Instructions to follow:
Extract each record and reproduce it exactly.

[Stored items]
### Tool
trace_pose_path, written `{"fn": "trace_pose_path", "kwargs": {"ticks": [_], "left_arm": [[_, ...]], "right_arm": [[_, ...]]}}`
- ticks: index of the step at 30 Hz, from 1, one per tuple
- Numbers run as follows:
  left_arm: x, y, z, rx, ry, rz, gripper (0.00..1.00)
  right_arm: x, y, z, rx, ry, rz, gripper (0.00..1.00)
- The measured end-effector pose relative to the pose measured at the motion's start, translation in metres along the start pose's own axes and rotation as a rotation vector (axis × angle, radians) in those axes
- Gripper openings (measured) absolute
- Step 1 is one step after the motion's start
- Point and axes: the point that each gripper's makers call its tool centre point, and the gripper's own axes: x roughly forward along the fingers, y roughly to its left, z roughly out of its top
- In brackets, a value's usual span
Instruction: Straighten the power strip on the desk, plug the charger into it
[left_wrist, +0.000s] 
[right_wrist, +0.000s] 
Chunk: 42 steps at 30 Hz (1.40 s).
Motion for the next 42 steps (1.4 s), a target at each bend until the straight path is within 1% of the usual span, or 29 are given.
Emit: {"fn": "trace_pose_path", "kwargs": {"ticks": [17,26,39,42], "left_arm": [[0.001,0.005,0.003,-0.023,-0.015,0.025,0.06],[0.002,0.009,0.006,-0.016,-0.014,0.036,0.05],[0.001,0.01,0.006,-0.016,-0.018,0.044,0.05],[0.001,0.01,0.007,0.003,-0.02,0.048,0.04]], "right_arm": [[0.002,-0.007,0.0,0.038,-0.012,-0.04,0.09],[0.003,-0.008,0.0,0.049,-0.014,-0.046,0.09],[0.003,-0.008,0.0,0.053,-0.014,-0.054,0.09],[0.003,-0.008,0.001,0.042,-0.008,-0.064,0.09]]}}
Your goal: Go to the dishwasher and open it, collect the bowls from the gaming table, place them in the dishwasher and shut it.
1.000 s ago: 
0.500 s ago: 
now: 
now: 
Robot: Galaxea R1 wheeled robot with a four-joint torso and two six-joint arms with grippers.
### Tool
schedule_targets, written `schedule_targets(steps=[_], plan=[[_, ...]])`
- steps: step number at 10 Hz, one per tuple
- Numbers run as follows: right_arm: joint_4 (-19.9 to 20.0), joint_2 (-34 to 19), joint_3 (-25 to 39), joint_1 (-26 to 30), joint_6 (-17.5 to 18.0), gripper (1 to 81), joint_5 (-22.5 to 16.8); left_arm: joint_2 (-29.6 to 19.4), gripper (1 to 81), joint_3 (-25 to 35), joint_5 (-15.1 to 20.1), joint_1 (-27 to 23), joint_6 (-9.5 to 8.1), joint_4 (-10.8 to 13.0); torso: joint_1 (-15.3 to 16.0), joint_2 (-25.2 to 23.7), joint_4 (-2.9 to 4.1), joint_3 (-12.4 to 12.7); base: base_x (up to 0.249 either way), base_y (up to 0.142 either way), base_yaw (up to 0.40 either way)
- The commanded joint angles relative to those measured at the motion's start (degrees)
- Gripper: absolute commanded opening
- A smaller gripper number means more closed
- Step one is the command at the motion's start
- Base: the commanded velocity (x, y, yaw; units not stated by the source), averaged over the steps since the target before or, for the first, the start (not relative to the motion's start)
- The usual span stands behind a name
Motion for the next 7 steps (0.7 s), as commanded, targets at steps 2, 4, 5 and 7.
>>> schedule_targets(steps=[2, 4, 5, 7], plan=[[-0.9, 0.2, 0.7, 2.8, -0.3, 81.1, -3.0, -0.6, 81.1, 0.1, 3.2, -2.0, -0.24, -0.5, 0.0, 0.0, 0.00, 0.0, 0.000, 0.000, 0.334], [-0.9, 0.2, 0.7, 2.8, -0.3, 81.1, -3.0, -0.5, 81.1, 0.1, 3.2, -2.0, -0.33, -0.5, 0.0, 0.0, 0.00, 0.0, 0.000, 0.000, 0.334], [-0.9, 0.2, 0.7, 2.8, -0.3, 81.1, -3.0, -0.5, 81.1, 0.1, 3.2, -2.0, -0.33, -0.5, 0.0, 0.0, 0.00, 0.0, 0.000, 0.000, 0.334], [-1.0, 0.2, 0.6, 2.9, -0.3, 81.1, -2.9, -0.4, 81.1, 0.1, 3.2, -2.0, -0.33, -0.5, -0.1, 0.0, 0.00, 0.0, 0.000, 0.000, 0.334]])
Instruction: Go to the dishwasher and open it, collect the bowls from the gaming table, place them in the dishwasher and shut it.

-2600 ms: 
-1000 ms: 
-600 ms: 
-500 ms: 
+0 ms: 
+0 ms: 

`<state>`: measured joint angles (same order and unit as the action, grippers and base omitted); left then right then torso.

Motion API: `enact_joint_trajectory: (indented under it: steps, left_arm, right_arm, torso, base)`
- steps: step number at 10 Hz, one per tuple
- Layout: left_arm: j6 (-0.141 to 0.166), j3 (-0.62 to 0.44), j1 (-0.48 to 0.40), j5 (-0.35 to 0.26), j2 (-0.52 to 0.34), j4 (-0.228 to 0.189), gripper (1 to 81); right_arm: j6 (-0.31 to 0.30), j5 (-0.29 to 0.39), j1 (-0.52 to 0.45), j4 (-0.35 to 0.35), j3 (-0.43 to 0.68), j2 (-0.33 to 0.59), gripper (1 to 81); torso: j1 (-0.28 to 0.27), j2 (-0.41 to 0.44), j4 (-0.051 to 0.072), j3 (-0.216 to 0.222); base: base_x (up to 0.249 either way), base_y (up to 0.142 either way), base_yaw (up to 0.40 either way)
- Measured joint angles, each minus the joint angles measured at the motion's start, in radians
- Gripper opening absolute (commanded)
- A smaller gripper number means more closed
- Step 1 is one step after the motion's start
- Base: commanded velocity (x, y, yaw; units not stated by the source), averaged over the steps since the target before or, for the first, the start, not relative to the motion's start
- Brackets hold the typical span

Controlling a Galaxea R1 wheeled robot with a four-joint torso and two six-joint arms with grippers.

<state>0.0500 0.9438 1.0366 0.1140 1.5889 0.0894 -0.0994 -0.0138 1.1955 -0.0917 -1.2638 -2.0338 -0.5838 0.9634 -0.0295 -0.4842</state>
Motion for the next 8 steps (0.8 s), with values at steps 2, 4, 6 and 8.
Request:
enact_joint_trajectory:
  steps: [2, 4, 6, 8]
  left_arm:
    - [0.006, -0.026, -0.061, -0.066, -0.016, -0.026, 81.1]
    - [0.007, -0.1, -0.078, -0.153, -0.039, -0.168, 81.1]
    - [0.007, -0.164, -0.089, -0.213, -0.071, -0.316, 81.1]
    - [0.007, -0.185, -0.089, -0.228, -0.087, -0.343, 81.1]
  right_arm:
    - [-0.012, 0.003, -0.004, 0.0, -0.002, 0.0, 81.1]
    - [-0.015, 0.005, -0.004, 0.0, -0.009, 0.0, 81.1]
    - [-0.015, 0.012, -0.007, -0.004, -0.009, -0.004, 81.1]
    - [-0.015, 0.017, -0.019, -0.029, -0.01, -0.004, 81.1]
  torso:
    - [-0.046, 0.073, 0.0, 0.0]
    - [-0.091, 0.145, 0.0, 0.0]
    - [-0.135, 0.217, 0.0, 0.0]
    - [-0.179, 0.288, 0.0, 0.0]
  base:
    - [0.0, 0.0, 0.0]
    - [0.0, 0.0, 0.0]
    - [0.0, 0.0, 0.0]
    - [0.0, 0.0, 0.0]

Solution for this problem:
### Tool
trace_pose_path, written `{"fn": "trace_pose_path", "kwargs": {"ticks": [_], "left_arm": [[_, ...]], "right_arm": [[_, ...]]}}`
- ticks: index of the step at 30 Hz, from 1, one per tuple
- Numbers run as follows:
  left_arm: x, y, z, rx, ry, rz, gripper (0.00..1.00)
  right_arm: x, y, z, rx, ry, rz, gripper (0.00..1.00)
- The measured end-effector pose relative to the pose measured at the motion's start, translation in metres along the start pose's own axes and rotation as a rotation vector (axis × angle, radians) in those axes
- Gripper openings (measured) absolute
- Step 1 is one step after the motion's start
- Point and axes: the point that each gripper's makers call its tool centre point, and the gripper's own axes: x roughly forward along the fingers, y roughly to its left, z roughly out of its top
- In brackets, a value's usual span
Instruction: Straighten the power strip on the desk, plug the charger into it
[left_wrist, +0.000s] 
[right_wrist, +0.000s] 
Chunk: 42 steps at 30 Hz (1.40 s).
Motion for the next 42 steps (1.4 s), a target at each bend until the straight path is within 1% of the usual span, or 29 are given.
Emit: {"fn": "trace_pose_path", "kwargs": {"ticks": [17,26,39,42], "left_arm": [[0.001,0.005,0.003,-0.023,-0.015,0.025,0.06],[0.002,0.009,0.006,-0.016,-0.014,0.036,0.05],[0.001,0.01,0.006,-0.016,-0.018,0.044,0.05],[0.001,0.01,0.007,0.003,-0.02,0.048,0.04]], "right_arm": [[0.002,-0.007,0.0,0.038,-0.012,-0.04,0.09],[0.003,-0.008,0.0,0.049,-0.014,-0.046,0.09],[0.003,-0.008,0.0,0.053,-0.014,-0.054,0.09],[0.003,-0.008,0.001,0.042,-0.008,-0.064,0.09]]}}
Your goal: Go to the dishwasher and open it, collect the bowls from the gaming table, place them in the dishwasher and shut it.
1.000 s ago: 
0.500 s ago: 
now: 
now: 
Robot: Galaxea R1 wheeled robot with a four-joint torso and two six-joint arms with grippers.
### Tool
schedule_targets, written `schedule_targets(steps=[_], plan=[[_, ...]])`
- steps: step number at 10 Hz, one per tuple
- Numbers run as follows: right_arm: joint_4 (-19.9 to 20.0), joint_2 (-34 to 19), joint_3 (-25 to 39), joint_1 (-26 to 30), joint_6 (-17.5 to 18.0), gripper (1 to 81), joint_5 (-22.5 to 16.8); left_arm: joint_2 (-29.6 to 19.4), gripper (1 to 81), joint_3 (-25 to 35), joint_5 (-15.1 to 20.1), joint_1 (-27 to 23), joint_6 (-9.5 to 8.1), joint_4 (-10.8 to 13.0); torso: joint_1 (-15.3 to 16.0), joint_2 (-25.2 to 23.7), joint_4 (-2.9 to 4.1), joint_3 (-12.4 to 12.7); base: base_x (up to 0.249 either way), base_y (up to 0.142 either way), base_yaw (up to 0.40 either way)
- The commanded joint angles relative to those measured at the motion's start (degrees)
- Gripper: absolute commanded opening
- A smaller gripper number means more closed
- Step one is the command at the motion's start
- Base: the commanded velocity (x, y, yaw; units not stated by the source), averaged over the steps since the target before or, for the first, the start (not relative to the motion's start)
- The usual span stands behind a name
Motion for the next 7 steps (0.7 s), as commanded, targets at steps 2, 4, 5 and 7.
>>> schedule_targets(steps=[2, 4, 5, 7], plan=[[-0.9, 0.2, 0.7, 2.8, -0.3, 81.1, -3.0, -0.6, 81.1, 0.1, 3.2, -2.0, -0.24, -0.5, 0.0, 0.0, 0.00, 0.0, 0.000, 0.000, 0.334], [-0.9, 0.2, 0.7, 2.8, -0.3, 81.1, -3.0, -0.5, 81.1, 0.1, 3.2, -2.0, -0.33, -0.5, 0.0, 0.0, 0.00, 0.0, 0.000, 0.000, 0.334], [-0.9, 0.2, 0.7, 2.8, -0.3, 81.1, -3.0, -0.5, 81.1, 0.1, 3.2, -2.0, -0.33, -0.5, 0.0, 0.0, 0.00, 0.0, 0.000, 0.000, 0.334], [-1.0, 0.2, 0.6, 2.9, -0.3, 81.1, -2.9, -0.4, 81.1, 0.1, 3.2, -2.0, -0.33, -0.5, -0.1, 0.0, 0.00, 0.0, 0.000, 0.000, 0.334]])
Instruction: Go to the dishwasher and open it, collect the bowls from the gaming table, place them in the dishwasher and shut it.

-2600 ms: 
-1000 ms: 
-600 ms: 
-500 ms: 
+0 ms: 
+0 ms: 

`<state>`: measured joint angles (same order and unit as the action, grippers and base omitted); left then right then torso.

Motion API: `enact_joint_trajectory: (indented under it: steps, left_arm, right_arm, torso, base)`
- steps: step number at 10 Hz, one per tuple
- Layout: left_arm: j6 (-0.141 to 0.166), j3 (-0.62 to 0.44), j1 (-0.48 to 0.40), j5 (-0.35 to 0.26), j2 (-0.52 to 0.34), j4 (-0.228 to 0.189), gripper (1 to 81); right_arm: j6 (-0.31 to 0.30), j5 (-0.29 to 0.39), j1 (-0.52 to 0.45), j4 (-0.35 to 0.35), j3 (-0.43 to 0.68), j2 (-0.33 to 0.59), gripper (1 to 81); torso: j1 (-0.28 to 0.27), j2 (-0.41 to 0.44), j4 (-0.051 to 0.072), j3 (-0.216 to 0.222); base: base_x (up to 0.249 either way), base_y (up to 0.142 either way), base_yaw (up to 0.40 either way)
- Measured joint angles, each minus the joint angles measured at the motion's start, in radians
- Gripper opening absolute (commanded)
- A smaller gripper number means more closed
- Step 1 is one step after the motion's start
- Base: commanded velocity (x, y, yaw; units not stated by the source), averaged over the steps since the target before or, for the first, the start, not relative to the motion's start
- Brackets hold the typical span

Controlling a Galaxea R1 wheeled robot with a four-joint torso and two six-joint arms with grippers.

<state>0.0500 0.9438 1.0366 0.1140 1.5889 0.0894 -0.0994 -0.0138 1.1955 -0.0917 -1.2638 -2.0338 -0.5838 0.9634 -0.0295 -0.4842</state>
Motion for the next 8 steps (0.8 s), with values at steps 2, 4, 6 and 8.
Request:
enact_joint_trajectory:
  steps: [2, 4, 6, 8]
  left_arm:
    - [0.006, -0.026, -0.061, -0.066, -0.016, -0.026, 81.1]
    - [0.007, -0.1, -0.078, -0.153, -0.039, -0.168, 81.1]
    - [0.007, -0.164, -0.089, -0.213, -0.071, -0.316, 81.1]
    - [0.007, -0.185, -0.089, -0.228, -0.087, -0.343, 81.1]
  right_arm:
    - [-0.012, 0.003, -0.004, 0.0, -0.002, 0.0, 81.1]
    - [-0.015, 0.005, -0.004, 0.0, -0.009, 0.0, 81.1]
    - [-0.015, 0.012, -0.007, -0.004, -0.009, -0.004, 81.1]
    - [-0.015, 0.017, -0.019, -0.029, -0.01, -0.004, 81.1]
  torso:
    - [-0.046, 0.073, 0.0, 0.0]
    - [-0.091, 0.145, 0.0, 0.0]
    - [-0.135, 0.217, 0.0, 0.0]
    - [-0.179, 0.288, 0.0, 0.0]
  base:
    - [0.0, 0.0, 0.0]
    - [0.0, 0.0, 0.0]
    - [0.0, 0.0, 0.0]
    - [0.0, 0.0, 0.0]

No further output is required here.